Ketut Fundana received the PhD degree in computer science

Ketut Fundana, was Thursday 20th May 2010 awarded the PhD degree in computer science for his thesis on Variational Segmentation Problems using Prior Knowledge in Imaging and Vision

The Assessment Committee, comprising as Chairman:  Associate professor Francois Lauze, Department of Computer Science, Copenhagen University (DIKU) and memhers: Professor Daniel Cremers, Department of Computer Science, Germany and Professor Ron Kimmel, Department of Computer Science, Technion Israel Institute of Technology unanimously, accepted the thesis.

DIKU contratulates Ketut Fundana with the PhD degree.

From the defence:




Image segmentation aims to partition a given image into semantically meaningful regions or objects with consistent properties. It is one of the most important problems in Computer Vision which provides crucial information for a variety of high level applications, such as 3D reconstruction, video surveillance, object recognition, etc.

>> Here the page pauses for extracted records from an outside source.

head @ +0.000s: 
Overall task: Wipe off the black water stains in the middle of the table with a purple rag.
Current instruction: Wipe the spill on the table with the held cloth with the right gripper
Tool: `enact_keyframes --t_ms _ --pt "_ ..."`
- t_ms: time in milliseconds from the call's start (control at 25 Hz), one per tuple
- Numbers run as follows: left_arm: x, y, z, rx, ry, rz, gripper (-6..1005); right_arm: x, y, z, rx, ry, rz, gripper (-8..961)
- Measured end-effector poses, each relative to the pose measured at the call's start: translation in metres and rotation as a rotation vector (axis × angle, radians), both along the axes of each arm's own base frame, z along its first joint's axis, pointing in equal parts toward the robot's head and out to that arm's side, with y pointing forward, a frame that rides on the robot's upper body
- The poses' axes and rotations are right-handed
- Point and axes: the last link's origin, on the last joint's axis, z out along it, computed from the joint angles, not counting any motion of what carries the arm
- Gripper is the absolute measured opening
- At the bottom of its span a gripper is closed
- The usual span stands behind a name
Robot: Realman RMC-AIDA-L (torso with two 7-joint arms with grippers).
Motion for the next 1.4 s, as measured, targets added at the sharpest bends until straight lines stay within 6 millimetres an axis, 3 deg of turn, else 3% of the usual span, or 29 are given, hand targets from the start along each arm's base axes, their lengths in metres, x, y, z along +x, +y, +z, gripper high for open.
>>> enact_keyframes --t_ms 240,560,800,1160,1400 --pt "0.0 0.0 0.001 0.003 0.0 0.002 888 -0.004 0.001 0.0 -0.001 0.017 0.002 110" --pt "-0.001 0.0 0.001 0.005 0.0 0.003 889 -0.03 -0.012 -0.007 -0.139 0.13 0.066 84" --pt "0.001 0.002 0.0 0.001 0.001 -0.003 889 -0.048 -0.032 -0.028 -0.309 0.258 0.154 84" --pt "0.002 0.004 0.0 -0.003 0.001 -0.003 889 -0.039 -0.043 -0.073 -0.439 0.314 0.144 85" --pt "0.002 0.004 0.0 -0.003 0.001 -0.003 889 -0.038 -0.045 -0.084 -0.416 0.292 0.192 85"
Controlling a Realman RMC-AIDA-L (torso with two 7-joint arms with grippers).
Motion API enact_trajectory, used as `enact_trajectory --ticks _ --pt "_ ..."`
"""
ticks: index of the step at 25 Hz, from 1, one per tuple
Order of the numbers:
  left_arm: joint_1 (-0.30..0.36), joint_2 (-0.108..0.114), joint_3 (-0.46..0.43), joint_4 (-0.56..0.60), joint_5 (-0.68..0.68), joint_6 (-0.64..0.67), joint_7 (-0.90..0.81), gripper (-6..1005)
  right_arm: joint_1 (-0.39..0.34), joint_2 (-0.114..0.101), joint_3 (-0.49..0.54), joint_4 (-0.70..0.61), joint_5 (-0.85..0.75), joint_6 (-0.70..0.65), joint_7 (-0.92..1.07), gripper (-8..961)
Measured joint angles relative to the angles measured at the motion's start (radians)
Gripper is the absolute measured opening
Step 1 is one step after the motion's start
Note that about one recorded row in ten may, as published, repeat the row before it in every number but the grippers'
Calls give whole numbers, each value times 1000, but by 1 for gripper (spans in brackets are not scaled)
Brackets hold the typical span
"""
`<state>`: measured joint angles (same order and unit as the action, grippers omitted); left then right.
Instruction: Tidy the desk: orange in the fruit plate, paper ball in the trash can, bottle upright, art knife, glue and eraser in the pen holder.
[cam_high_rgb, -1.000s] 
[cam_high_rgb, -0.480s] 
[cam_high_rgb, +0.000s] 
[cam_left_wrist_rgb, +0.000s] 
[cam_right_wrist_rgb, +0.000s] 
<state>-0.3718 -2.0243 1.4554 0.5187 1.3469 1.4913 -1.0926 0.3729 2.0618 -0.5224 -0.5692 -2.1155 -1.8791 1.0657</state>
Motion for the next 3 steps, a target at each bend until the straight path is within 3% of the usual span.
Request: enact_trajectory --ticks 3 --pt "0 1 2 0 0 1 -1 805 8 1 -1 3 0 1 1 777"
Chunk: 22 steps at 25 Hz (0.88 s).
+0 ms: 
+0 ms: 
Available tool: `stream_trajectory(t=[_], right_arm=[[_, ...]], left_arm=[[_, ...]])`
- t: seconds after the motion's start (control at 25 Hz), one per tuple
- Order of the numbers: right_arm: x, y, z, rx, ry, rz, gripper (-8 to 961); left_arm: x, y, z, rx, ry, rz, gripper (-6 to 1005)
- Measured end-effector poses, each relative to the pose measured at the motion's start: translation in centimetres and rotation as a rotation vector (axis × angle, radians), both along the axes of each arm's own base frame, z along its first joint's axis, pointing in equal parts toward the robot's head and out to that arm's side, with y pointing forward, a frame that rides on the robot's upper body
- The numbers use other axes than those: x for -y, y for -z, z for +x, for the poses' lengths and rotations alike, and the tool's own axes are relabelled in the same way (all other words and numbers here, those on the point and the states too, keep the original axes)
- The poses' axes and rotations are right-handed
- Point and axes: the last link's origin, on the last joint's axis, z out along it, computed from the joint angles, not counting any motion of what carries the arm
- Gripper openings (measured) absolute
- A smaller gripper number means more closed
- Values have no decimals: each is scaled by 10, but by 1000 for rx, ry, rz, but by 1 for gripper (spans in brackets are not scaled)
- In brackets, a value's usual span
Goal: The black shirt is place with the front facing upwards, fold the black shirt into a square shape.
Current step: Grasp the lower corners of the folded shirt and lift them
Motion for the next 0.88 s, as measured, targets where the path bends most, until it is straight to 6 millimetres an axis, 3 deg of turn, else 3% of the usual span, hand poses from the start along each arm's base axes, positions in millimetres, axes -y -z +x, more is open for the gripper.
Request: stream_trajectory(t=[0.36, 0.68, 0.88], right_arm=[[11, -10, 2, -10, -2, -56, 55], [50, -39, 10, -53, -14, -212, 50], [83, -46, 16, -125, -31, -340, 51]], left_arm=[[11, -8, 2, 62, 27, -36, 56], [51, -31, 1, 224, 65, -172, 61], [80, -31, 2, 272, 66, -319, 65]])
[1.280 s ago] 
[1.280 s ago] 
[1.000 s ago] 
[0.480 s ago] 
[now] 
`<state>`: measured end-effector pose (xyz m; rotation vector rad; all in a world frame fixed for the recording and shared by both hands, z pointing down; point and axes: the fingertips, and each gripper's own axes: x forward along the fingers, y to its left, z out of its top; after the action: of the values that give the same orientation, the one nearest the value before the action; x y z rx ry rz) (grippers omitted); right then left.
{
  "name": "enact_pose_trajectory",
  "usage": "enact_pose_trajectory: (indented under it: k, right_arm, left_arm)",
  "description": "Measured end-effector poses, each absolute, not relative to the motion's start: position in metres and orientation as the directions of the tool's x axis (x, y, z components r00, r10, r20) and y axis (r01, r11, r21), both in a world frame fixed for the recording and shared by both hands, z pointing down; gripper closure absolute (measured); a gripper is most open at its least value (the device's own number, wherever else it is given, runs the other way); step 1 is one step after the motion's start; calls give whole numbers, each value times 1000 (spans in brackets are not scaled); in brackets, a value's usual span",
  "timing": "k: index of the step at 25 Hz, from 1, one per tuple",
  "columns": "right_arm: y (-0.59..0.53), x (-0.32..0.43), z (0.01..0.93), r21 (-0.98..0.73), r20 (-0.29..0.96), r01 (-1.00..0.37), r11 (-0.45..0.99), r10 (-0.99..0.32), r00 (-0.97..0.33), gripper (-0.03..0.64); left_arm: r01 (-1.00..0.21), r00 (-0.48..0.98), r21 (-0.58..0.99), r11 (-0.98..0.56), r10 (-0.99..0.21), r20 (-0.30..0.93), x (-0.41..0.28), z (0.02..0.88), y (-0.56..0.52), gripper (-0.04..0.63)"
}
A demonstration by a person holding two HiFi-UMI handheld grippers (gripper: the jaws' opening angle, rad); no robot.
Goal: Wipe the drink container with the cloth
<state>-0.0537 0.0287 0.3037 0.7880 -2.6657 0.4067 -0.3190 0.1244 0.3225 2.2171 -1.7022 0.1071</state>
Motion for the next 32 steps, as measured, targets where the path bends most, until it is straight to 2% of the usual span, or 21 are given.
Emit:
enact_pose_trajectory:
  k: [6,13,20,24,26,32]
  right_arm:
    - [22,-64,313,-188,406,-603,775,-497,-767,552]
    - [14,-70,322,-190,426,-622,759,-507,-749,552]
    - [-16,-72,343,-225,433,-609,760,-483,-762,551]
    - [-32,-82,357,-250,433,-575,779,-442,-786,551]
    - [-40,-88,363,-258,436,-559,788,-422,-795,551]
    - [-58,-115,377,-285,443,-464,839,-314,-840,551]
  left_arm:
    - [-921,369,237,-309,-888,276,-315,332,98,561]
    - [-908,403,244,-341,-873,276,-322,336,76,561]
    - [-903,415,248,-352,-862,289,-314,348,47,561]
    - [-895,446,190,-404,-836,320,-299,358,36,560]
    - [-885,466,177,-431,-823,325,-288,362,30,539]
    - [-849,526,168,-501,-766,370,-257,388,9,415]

Segmentation is a very difficult problem to solve with many challenges depending on the data and applications especially since the definition of regions or objects is subjective. Moreover, due to the presence of noise, clutter and occlusions, which commonly appear in images, the use of image information alone can lead to inconsistent segmentation results.  As in human vision which tends to integrate low-level and high-level information, most real-life applications need to have some prior knowledge about the regions or objects of interest beforehand. Due to the importance of the prior knowledge in the segmentation process, mathematical modeling of prior knowledge and its integration into segmentation models become critical.

We deal with variational segmentation problems using region-based active contour models, in both convex and non-convex formulations. The models are then coupled with prior knowledge such as smoothness terms, occlusion information and shape priors, in order to segment regions or objects of interest. This dissertation contains several contributions: a novel shape priors formulation and its shape gradient, a novel variational contour matching to detect and locate occlusions, shape submanifolds for segmentation and viewpoint tracking, novel shape priors formulations for convex segmentation models, a novel gradient descent procedure for pose parameters estimation, and the adaptation of convex segmentation models to manifolds. We demonstrate the robustness of the proposed models through a series of experiments.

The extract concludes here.